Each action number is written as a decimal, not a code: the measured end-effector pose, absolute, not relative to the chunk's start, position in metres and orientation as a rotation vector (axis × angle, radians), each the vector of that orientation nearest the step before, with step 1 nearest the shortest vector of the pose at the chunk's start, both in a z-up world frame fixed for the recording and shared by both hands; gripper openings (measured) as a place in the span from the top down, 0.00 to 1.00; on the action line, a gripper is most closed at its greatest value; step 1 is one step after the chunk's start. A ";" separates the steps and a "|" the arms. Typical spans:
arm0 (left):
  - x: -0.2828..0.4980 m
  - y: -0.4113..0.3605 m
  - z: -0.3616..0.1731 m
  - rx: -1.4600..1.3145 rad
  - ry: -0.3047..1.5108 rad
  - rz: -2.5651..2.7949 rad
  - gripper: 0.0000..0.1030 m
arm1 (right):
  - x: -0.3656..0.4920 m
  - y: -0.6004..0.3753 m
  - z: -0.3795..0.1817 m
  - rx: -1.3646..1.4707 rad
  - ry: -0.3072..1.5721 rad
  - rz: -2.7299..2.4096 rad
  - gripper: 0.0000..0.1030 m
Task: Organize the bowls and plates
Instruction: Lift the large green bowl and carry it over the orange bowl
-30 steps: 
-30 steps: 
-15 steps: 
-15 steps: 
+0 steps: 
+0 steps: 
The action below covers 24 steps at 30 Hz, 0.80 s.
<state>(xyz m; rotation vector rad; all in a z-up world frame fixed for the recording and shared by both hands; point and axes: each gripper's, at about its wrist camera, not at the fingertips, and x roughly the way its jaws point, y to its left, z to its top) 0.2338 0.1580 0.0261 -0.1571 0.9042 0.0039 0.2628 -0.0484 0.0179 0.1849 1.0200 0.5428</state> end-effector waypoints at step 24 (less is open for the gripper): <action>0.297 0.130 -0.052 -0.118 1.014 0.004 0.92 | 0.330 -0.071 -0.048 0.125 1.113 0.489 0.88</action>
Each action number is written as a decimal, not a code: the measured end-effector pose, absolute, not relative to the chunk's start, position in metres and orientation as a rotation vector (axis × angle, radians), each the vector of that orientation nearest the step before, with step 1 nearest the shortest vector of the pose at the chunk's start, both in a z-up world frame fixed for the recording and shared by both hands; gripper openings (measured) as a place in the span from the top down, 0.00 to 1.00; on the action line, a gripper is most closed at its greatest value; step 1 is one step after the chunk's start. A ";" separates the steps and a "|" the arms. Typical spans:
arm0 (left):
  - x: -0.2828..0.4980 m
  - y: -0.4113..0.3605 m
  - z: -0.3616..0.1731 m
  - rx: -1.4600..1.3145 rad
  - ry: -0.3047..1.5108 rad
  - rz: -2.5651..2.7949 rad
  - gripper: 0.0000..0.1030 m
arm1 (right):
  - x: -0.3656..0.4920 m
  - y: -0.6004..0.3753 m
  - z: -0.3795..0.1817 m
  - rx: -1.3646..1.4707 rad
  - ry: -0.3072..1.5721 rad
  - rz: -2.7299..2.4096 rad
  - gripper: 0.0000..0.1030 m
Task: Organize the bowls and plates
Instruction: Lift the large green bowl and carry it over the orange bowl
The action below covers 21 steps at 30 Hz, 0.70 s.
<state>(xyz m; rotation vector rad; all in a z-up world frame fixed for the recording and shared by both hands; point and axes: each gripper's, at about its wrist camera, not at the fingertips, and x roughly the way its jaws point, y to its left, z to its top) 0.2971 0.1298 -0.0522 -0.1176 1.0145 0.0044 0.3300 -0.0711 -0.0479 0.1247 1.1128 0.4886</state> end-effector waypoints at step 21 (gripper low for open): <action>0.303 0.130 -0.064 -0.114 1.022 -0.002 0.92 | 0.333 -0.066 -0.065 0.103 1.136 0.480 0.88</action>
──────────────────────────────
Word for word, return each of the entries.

#### Output for this exercise:
Each action number is written as a decimal, not a code: the measured end-effector pose, absolute, not relative to the chunk's start, position in metres and orientation as a rotation vector (axis × angle, radians), each the vector of that orientation nearest the step before, with step 1 nearest the shortest vector of the pose at the chunk's start, both in a z-up world frame fixed for the recording and shared by both hands; gripper openings (measured) as a place in the span from the top down, 0.00 to 1.00; on the action line, a gripper is most closed at its greatest value; step 1 is one step after the chunk's start. A ";" separates the steps and a "|" the arms. Typical spans:
arm0 (left):
  - x: -0.2828..0.4980 m
  - y: -0.4113..0.3605 m
  - z: -0.3616..0.1731 m
  - rx: -1.4600..1.3145 rad
  - ry: -0.3047..1.5108 rad
  - rz: -2.5651..2.7949 rad
  - gripper: 0.0000..0.1030 m
arm1 (right):
  - x: -0.3656..0.4920 m
  - y: -0.6004..0.3753 m
  - z: -0.3795..0.1817 m
  - rx: -1.3646..1.4707 rad
  - ry: -0.3072..1.5721 rad
  - rz: -2.7299..2.4096 rad
  - gripper: 0.0000..0.1030 m
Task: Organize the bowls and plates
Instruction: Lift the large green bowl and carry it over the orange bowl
-30 steps: 
-30 steps: 
-15 steps: 
-15 steps: 
+0 steps: 
+0 steps: 
The action below covers 24 steps at 30 Hz, 0.80 s.
<state>(xyz m; rotation vector rad; all in a z-up world frame fixed for the recording and shared by both hands; point and axes: each gripper's, at about its wrist camera, not at the fingertips, and x roughly the way its jaws point, y to its left, z to its top) 0.2338 0.1580 0.0261 -0.1571 0.9042 0.0039 0.2628 -0.0484 0.0179 0.1849 1.0200 0.5428</state> end-effector waypoints at step 24 (less is open for the gripper): <action>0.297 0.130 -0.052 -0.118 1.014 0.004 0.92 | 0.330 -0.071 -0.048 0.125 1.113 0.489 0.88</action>
Each action number is written as a decimal, not a code: the measured end-effector pose, absolute, not relative to the chunk's start, position in metres and orientation as a rotation vector (axis × angle, radians), each the vector of that orientation nearest the step before, with step 1 nearest the shortest vector of the pose at the chunk's start, both in a z-up world frame fixed for the recording and shared by both hands; gripper openings (measured) as a place in the span from the top down, 0.00 to 1.00; on the action line, a gripper is most closed at its greatest value; step 1 is one step after the chunk's start. A ";" separates the steps and a "|" the arms. Typical spans:
arm0 (left):
  - x: -0.2828..0.4980 m
  - y: -0.4113..0.3605 m
  - z: -0.3616..0.1731 m
  - rx: -1.4600..1.3145 rad
  - ry: -0.3047..1.5108 rad
  - rz: -2.5651..2.7949 rad
  - gripper: 0.0000..0.1030 m
arm1 (right):
  - x: -0.3656..0.4920 m
  - y: -0.6004..0.3753 m
  - z: -0.3795..0.1817 m
  - rx: -1.3646..1.4707 rad
  - ry: -0.3072..1.5721 rad
  - rz: -2.7299..2.4096 rad
  - gripper: 0.0000..0.1030 m
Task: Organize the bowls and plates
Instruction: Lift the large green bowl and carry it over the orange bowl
The action below covers 21 steps at 30 Hz, 0.70 s.
<state>(xyz m; rotation vector rad; all in a z-up world frame fixed for the recording and shared by both hands; point and axes: each gripper's, at about its wrist camera, not at the fingertips, and x roughly the way its jaws point, y to its left, z to its top) 0.2971 0.1298 -0.0522 -0.1176 1.0145 0.0044 0.3300 -0.0711 -0.0479 0.1247 1.1128 0.4886</state> end-effector waypoints at step 21 (gripper low for open): <action>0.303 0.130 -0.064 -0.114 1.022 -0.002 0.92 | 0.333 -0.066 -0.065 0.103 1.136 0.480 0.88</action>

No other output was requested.